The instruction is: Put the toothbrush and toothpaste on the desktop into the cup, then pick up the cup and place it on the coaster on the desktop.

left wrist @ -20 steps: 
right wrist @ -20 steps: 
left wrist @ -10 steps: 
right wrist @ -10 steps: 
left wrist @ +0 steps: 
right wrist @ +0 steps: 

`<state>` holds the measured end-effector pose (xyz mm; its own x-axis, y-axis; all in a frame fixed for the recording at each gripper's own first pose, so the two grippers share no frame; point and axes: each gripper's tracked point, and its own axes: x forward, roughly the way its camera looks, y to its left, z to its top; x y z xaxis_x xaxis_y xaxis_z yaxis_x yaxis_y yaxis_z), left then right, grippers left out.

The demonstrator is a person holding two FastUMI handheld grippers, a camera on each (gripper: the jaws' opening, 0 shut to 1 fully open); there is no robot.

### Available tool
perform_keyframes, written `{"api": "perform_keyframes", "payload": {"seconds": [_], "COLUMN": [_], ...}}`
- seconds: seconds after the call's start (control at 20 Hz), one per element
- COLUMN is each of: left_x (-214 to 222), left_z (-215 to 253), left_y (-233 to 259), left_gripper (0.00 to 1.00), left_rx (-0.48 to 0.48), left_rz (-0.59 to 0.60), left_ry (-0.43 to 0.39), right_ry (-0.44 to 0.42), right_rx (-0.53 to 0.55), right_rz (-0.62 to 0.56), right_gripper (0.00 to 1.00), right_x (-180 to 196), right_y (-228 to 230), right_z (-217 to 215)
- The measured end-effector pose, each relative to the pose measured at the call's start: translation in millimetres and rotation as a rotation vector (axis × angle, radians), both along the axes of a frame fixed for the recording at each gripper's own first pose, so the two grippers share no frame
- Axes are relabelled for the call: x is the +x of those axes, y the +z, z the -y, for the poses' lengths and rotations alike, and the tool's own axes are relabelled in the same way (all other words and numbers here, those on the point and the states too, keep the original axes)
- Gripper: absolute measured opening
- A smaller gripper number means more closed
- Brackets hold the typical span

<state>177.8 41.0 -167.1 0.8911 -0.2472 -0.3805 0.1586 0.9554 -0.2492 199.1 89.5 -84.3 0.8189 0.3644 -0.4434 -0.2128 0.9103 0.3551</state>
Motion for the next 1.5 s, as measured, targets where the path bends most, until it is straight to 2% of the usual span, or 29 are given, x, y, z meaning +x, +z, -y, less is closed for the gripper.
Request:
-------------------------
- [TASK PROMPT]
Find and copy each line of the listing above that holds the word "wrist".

- [WRITTEN RESPONSE]
left wrist @ -20 steps: 
right wrist @ -20 steps: 
left wrist @ -10 steps: 
right wrist @ -10 steps: 
left wrist @ +0 steps: 
right wrist @ +0 steps: 

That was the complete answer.